Le Bourrin, Tonyé, L'Electron, la journée se superpose des foulées de nos zanimos
déterminés et
j'ai pédalé environ 60 kilomètres de plus!!!!!
Nous arrivons à notre première étape à Bernay dans l'Eure (27) soit environ
140 kilomètres sont
parcourus. Non, je préfère me couvrir les yeux pour ne pas entendre !!!
Nous faisons la connaissance d'Annick dans la soirée, qui prend le relais pour
60 bons kilomètres
le lendemain jusqu'à Caen.
Après une bonne nuit dans un vrai lit, 5 mars, et en effet, Annick parait raide,
au départ, dans
son style de course et Tonyé me dit :
-« Tu vois là une sportive de fond. Elle est partie pour des heures sans
s'arrêter »
Et en effet, petite et fine, elle vole légèrement sur l'asphalte. Incroyablement,
elle continue
alors que les heures défilent et inlassablement, ces petites foulées aériennes
lui font passer des
kilomètres à pas de géant.
Tonyé à ses côtés courre avec aisance, on dirait un danseur. Il bondit
sur les flaques, il
funambule sur les bouts de trottoirs et pose le pied toujours au bon endroit,
précis et mesuré.
Parole de Dofinette, je n'ai jamais vu ça !!!!!!!

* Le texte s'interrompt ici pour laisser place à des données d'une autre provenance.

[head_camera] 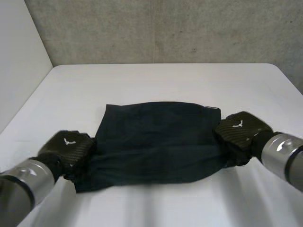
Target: Fold the shorts.
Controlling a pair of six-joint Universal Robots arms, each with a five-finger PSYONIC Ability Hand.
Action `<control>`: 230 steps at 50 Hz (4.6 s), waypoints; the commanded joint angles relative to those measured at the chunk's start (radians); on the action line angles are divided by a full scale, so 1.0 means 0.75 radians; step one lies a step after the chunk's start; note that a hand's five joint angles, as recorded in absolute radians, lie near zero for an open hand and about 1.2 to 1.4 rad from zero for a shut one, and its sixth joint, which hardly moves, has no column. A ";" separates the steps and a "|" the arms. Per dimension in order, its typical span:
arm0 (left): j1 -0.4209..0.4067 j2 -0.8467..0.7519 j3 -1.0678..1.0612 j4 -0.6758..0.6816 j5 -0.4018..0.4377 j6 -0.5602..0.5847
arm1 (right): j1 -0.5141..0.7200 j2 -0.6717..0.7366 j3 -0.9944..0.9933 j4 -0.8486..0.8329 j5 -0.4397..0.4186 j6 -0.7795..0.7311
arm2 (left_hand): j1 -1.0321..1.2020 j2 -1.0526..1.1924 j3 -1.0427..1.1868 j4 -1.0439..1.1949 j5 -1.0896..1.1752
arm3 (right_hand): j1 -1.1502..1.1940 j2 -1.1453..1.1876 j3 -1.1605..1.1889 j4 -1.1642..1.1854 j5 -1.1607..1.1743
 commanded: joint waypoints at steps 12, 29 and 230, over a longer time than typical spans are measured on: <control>-0.061 -0.088 -0.067 0.140 -0.003 -0.009 | 0.002 0.194 0.050 -0.185 0.006 0.208 | -0.840 -0.864 -0.863 -0.863 -0.865 | 0.565 0.292 0.309 0.276 0.336; -0.092 -0.266 -0.055 0.302 -0.015 -0.009 | 0.025 0.197 0.093 -0.208 0.008 0.212 | -0.140 -0.164 -0.163 -0.163 -0.165 | 0.565 0.292 0.309 0.276 0.336; -0.192 -0.765 0.690 0.433 -0.296 0.122 | -0.045 0.291 0.067 -0.515 0.051 0.596 | -1.123 -1.147 -1.146 -1.146 -1.148 | -0.765 -1.039 -1.022 -1.054 -0.994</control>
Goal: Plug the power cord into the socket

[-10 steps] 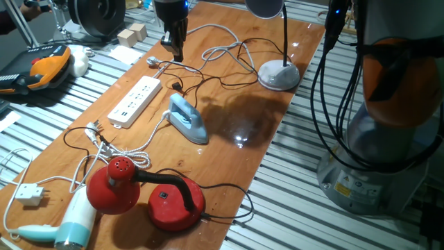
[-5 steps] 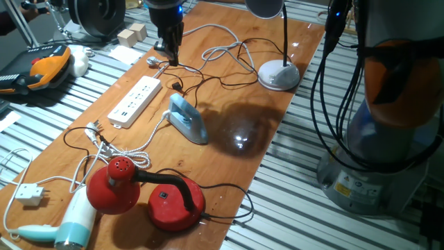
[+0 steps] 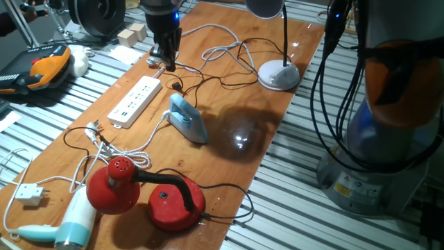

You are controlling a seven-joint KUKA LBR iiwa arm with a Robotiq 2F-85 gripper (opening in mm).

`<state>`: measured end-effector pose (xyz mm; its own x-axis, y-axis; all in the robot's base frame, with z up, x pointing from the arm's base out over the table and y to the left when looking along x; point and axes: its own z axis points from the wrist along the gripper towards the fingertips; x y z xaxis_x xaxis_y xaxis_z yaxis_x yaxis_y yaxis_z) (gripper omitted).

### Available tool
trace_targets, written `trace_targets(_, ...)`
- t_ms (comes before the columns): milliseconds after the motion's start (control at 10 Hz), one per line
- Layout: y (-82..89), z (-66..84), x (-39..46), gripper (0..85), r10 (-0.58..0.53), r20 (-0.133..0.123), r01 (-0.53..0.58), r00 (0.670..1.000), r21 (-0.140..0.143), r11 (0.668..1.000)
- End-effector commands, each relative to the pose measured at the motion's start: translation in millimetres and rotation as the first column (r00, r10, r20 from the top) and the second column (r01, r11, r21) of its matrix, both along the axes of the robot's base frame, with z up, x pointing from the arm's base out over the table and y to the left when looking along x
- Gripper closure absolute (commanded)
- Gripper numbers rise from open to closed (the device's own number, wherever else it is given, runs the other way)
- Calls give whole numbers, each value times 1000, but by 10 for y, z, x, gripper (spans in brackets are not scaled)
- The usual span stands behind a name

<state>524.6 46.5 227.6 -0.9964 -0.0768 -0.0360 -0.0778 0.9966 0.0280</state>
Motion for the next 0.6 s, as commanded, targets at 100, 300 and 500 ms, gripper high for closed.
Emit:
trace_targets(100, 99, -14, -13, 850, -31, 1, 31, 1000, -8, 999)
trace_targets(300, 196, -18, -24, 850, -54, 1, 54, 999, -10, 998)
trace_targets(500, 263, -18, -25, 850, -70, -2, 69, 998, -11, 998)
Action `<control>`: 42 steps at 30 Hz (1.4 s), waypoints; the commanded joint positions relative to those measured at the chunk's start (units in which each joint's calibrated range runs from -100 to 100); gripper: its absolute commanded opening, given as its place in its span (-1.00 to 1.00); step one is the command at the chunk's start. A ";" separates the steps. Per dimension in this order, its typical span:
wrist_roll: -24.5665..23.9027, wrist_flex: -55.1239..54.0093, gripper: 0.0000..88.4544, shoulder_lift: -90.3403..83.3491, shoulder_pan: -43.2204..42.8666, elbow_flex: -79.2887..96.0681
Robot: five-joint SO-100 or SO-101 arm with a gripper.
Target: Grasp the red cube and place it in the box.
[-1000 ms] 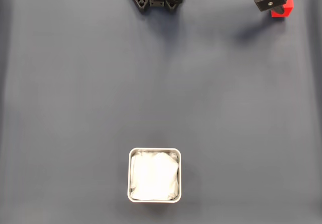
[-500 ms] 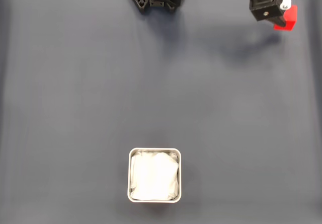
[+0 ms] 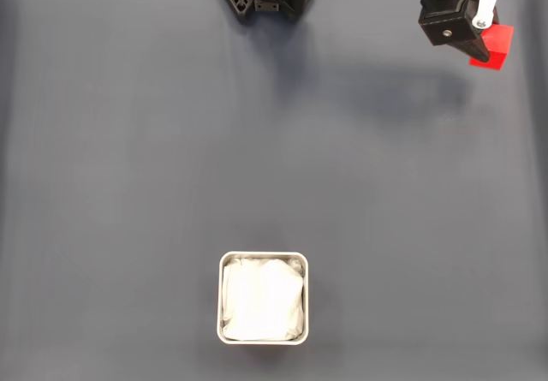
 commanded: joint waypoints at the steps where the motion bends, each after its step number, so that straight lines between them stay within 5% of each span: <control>1: 0.10 1.75 -0.89 -2.30 2.31 -4.21; 42: -0.93 11.84 -0.89 2.72 28.38 -21.55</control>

Vers dix sept heures, à notre arrivée sur Caen, Le Bourrin, l'Electron, Annick
baptisée «La p'tite
Canne » (car elle s'étire avec les bras comme les cannes) , Tonyé et laurent
baptisé aussi Le
Castor et moi-même sur nos vtt respectifs, nous sommes tous ensemble pour la
première fois à
parcourir les rues de la ville (non sans quelques difficultés avec la circulation)
pour les
derniers kilomètres.
Tonyé danse encore à petits bonds ou saltos arrières, et courre sur les petits
murets de un mètre
qui séparent les routes des trottoirs, en disant bonjour aux passants éberlués,
et on regarde tous
notre Cyrano explosés de rires.
Nous avons franchi au total de cette étape complète 230 kilomètres environ et
je me suis forgée un
« mental d'acier » comme dit le Bourrin avec 180 en vtt il parait !! :-)))))))))

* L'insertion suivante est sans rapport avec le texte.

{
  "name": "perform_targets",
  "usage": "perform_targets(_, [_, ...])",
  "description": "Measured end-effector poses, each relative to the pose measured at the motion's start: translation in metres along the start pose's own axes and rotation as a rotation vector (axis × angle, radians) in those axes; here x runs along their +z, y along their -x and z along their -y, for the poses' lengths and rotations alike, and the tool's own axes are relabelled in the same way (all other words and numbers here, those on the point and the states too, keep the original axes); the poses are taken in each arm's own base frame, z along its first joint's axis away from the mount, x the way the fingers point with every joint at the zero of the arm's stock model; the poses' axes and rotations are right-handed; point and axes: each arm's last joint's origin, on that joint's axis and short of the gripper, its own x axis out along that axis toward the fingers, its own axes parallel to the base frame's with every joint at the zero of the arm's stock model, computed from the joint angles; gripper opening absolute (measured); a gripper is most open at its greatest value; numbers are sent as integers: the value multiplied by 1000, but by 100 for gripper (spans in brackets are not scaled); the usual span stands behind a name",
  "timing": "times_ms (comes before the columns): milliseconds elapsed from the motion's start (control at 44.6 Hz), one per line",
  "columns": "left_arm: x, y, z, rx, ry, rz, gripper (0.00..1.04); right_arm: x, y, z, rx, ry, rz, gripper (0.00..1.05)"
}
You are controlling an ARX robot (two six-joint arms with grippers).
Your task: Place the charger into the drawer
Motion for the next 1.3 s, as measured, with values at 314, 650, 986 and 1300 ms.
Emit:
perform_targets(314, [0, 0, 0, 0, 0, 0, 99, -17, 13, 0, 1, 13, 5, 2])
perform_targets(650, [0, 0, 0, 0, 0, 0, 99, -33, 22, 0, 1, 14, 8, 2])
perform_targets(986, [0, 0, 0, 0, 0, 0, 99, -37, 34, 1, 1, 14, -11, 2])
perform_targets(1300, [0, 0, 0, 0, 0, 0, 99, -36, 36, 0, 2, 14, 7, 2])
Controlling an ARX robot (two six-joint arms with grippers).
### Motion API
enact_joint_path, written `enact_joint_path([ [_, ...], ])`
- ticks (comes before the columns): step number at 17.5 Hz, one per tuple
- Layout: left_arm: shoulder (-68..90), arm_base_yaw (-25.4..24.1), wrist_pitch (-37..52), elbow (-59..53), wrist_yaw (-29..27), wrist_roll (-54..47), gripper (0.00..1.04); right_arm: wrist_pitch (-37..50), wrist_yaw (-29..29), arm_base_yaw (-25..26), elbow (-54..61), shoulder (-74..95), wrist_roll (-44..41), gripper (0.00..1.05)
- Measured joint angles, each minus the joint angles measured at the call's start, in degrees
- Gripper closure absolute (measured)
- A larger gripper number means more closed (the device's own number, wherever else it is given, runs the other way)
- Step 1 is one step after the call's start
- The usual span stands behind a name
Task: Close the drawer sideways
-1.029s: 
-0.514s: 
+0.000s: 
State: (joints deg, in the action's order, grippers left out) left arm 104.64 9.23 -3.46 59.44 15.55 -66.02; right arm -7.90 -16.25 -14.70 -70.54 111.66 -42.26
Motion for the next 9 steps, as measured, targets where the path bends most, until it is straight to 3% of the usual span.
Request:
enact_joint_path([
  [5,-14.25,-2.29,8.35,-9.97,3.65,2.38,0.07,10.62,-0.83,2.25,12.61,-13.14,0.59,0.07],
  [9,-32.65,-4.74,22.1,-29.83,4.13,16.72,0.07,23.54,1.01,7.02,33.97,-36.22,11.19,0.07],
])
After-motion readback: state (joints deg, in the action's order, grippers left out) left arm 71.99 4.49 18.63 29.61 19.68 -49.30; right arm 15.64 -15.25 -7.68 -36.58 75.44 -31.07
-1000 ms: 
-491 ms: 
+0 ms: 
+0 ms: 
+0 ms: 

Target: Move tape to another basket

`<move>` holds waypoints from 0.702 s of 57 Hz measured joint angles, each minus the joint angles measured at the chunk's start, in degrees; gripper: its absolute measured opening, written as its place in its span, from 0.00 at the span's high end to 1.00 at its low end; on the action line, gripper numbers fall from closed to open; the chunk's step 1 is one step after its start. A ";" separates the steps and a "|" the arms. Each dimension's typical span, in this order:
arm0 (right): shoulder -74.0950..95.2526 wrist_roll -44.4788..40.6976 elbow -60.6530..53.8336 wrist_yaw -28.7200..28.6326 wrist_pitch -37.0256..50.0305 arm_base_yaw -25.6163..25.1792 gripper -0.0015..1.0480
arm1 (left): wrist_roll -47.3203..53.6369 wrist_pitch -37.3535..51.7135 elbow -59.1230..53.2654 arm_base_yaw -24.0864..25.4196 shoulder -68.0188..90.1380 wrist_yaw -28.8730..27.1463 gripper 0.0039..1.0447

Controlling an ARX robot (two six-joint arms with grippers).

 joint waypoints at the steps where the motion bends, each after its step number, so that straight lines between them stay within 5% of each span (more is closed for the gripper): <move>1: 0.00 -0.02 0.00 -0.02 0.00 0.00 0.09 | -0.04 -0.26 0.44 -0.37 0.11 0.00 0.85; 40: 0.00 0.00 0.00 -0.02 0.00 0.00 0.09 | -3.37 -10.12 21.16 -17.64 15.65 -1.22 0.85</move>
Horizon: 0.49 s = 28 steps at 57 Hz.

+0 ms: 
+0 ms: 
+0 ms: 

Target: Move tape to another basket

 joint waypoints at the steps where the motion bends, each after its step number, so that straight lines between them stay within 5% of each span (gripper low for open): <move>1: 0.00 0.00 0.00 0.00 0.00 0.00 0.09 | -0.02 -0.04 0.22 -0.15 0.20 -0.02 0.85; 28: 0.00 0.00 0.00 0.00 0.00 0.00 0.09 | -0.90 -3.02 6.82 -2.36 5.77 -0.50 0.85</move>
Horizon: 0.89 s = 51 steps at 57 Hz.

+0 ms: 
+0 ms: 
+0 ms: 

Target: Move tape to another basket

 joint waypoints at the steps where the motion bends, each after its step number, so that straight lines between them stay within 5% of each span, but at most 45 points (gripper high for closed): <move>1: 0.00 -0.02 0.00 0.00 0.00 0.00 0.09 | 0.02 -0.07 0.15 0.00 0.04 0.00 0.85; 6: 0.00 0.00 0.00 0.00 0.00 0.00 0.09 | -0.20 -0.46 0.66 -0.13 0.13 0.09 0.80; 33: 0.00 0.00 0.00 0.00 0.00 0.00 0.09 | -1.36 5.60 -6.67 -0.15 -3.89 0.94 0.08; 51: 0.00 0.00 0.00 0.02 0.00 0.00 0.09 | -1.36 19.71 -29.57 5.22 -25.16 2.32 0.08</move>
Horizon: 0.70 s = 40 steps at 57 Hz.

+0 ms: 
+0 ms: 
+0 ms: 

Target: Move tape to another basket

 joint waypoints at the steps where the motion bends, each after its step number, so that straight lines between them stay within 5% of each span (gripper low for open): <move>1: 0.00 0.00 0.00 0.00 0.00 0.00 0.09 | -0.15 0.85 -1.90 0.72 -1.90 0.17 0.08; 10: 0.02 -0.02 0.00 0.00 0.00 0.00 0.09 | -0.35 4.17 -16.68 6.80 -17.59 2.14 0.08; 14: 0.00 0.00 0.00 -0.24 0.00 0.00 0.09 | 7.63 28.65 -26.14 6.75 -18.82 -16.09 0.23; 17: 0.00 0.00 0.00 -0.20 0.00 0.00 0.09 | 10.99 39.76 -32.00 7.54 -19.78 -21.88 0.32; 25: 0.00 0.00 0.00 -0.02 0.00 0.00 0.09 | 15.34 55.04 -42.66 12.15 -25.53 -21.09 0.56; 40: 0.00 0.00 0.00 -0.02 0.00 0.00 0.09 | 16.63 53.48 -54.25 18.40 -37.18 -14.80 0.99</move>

L'épreuve est fascinante car on n'est jamais seul dans des conditions même difficiles
et parfois
avec des membres douloureux. L'effort d'équipe nous fait tout oublier. On est
encouragé les uns
par les autres sans parfois se rendre compte que c'est la présence des compagnons
de route qui
nous motive. La difficulté principale de l'accompagnement vélo est de suivre
le coureur à son
rythme à 9 kilomètres/heure environ. Il faut parfois de la patience pour
ne pas mettre un coup de
pédale et partir devant. A d'autres moments, c'est le froid qui gagne car notre
effort physique
est bien moindre que celui du coureur. Finalement, obligée de suivre le rythme
du coureur à pied,
je me suis maintenue kilomètre après kilomètre bien plus longtemps que je pensais
en être capable.
Le deuxième jour j'ai parcouru l'étape complète de 80 kilomètres en VTT alors
que le matin je ne
pensais pas y parvenir (après les 100 kms de la veille). Mais chacun, par des
mots
d'encouragements, « ça va ? », « allez ! », «vas y » nous fais franchir les
étapes tout
simplement.
Belle expérience !!!
La Dofinette
Pour que la terre tourne dans le sens de la générosité, de l'humanité et du
partage, je fais
tourner mes pédales dans le même sens.